What you should do: Only one stretch of the data below is wanted: the lines from the one with "Asked and answered" through the one with "Trace the outline of the white robot arm.", repeated exactly.

------ Input data ------

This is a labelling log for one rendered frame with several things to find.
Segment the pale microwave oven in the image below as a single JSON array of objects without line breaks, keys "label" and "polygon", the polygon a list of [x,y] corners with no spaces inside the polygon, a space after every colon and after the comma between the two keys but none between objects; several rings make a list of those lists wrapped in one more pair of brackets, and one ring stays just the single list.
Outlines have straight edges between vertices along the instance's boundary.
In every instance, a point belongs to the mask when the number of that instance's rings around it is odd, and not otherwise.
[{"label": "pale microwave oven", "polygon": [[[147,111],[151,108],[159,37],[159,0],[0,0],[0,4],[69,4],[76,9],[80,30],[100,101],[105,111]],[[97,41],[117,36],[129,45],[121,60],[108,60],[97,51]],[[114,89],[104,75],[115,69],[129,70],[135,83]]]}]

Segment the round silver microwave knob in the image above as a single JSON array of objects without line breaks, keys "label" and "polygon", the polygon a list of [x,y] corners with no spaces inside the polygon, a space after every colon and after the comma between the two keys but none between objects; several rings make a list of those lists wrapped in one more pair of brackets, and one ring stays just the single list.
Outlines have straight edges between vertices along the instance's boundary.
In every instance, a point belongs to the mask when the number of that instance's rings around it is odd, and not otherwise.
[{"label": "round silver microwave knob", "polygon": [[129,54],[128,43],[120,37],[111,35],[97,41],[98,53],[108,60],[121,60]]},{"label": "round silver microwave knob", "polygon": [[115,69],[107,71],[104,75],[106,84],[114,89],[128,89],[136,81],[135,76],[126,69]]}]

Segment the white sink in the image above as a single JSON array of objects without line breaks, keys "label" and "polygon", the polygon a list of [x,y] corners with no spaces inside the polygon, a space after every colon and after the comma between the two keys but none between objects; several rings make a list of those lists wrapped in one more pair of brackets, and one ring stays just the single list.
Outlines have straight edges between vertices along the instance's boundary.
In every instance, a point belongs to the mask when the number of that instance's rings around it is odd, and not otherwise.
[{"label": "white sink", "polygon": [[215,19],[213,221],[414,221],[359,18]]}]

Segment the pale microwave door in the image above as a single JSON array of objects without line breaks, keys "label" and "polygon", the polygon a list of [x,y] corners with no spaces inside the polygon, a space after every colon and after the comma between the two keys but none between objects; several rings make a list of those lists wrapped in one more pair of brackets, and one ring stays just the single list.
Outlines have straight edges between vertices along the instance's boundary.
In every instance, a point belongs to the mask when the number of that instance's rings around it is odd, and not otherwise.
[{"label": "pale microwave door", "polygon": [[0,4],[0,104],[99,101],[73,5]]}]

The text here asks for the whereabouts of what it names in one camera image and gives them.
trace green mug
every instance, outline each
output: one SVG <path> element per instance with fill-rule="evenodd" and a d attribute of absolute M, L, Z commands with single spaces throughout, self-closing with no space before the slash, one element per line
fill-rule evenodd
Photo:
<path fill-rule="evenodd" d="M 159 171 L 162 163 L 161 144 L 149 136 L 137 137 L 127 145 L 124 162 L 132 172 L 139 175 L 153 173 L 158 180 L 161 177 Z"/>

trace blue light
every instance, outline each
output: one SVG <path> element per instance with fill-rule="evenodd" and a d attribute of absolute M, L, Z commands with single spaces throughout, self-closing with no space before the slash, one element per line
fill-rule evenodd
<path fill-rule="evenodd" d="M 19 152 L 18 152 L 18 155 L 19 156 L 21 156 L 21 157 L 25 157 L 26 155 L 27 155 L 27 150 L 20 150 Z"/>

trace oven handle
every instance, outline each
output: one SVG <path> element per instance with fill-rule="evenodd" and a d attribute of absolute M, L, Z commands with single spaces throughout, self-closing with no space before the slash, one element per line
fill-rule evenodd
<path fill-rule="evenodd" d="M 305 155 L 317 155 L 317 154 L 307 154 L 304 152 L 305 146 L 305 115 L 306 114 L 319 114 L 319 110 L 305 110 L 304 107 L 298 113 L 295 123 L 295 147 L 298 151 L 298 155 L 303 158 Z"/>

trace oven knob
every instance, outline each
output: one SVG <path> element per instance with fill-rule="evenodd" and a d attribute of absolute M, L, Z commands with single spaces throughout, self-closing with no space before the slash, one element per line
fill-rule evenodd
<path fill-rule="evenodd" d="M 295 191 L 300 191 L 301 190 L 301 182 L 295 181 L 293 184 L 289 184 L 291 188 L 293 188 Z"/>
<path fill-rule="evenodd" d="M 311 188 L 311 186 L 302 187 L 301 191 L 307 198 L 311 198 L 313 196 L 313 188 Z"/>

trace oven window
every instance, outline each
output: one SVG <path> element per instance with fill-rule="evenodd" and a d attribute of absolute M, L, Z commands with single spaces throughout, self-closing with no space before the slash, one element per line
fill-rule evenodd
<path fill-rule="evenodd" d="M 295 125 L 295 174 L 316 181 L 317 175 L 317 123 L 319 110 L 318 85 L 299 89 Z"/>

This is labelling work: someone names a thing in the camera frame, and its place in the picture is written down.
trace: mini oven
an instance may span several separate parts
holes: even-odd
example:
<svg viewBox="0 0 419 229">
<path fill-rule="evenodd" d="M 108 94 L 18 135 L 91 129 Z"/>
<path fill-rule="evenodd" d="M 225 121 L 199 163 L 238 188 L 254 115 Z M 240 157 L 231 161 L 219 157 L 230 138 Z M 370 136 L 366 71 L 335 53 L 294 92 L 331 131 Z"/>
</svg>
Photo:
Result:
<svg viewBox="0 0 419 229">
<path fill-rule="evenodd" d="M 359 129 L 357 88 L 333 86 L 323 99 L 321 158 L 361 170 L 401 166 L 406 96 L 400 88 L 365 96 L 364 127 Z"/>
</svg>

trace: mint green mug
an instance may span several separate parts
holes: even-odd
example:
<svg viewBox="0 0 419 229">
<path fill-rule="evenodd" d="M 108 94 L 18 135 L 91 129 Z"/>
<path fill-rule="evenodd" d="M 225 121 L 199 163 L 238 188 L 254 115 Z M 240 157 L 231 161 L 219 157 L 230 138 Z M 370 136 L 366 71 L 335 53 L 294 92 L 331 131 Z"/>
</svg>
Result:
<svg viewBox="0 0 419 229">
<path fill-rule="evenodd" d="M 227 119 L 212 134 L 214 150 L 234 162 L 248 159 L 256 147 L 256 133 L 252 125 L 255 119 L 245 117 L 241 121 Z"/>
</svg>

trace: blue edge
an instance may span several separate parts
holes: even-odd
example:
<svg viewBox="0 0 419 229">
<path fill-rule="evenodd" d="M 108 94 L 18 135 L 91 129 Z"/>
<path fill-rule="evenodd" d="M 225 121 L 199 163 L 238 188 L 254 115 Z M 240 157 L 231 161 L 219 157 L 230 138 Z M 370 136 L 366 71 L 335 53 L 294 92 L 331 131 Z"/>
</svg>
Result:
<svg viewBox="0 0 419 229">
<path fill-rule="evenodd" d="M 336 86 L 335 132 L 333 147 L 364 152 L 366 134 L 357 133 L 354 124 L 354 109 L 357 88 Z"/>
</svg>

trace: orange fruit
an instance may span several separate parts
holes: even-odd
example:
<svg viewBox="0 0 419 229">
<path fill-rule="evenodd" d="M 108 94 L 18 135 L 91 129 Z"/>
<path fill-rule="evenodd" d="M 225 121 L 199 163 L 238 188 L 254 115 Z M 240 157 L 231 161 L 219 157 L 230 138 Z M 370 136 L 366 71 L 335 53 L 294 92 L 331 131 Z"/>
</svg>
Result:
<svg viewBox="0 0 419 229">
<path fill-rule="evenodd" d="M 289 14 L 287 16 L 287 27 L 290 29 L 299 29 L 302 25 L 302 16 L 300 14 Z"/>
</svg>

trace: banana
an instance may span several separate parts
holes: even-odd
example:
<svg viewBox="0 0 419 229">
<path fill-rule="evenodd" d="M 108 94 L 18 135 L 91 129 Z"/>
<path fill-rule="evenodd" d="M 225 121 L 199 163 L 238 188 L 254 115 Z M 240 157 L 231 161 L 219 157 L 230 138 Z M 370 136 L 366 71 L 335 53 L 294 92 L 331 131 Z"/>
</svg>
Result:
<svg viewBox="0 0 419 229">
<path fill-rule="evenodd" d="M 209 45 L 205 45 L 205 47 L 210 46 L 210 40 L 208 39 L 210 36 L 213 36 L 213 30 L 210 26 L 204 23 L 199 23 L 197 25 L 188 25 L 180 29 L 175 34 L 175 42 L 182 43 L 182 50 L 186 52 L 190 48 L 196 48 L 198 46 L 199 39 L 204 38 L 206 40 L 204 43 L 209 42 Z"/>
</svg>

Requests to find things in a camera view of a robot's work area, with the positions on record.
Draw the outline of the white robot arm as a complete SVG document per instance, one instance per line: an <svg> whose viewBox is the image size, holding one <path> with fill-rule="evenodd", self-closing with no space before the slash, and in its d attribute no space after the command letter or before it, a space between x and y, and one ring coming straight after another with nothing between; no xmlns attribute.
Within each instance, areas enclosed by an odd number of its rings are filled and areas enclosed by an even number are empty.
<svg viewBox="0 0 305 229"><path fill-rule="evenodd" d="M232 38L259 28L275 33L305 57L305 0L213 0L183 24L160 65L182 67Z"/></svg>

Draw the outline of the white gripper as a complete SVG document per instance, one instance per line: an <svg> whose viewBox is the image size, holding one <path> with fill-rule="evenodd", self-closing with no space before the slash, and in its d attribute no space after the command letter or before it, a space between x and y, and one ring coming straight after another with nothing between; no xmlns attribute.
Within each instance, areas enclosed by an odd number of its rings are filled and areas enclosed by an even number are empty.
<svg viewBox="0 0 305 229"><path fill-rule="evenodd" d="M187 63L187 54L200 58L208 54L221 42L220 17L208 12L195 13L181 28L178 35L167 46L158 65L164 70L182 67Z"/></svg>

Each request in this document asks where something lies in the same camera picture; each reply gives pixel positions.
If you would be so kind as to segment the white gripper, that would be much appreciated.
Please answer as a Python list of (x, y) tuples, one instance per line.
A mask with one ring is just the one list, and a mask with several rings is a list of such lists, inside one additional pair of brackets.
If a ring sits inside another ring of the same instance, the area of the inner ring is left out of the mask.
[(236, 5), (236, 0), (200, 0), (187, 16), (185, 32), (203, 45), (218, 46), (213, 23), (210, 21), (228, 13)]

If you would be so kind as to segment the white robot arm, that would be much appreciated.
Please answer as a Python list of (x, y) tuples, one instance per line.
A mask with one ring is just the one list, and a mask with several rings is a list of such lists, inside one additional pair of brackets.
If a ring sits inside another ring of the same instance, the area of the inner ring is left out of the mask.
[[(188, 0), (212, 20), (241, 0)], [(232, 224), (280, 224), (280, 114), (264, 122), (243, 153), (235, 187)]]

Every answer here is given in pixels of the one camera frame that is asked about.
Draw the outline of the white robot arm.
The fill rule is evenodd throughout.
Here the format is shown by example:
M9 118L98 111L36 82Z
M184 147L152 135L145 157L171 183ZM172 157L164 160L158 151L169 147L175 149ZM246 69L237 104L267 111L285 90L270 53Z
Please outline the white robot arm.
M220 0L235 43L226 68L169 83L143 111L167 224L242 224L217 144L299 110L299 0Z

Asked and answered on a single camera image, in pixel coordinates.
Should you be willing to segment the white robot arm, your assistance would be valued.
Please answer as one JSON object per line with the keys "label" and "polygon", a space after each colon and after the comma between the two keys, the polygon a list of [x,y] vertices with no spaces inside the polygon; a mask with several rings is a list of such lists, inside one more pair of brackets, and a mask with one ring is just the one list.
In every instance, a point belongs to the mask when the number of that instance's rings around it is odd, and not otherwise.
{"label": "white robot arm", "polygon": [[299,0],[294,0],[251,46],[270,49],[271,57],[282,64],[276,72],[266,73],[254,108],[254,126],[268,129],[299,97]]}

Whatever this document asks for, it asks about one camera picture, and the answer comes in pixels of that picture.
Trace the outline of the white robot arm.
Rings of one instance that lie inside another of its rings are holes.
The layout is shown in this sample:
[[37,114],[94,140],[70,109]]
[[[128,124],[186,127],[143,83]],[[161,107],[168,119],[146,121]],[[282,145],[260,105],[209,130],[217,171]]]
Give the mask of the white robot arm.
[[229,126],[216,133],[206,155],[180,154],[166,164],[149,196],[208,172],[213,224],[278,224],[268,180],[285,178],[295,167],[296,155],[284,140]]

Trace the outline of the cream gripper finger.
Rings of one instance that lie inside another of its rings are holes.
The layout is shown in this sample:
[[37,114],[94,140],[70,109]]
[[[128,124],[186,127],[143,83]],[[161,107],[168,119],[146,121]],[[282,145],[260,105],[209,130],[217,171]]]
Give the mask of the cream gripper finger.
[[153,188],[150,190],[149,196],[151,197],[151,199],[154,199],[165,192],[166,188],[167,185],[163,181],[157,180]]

------

Expected output:
Asked and answered on a single camera image, in pixel coordinates.
Should you be willing to segment the white robot arm, your assistance would be valued.
Please answer as one JSON object per line with the keys "label" and "polygon", a space after each colon and after the comma between the two keys, the polygon a list of [x,y] vertices with no spaces inside the polygon; a mask with several rings is a list of such lists, inside one more pair of brackets, and a mask with one ring is just the one list.
In every instance, a point belongs to the mask when the number of that instance's rings around it is odd, and not otherwise.
{"label": "white robot arm", "polygon": [[299,0],[294,0],[251,46],[270,49],[271,57],[282,64],[276,72],[266,73],[254,108],[254,126],[268,129],[299,97]]}

Whatever this document asks for, it asks about one camera picture, and the answer comes in pixels of that picture.
Trace the outline of the white robot arm.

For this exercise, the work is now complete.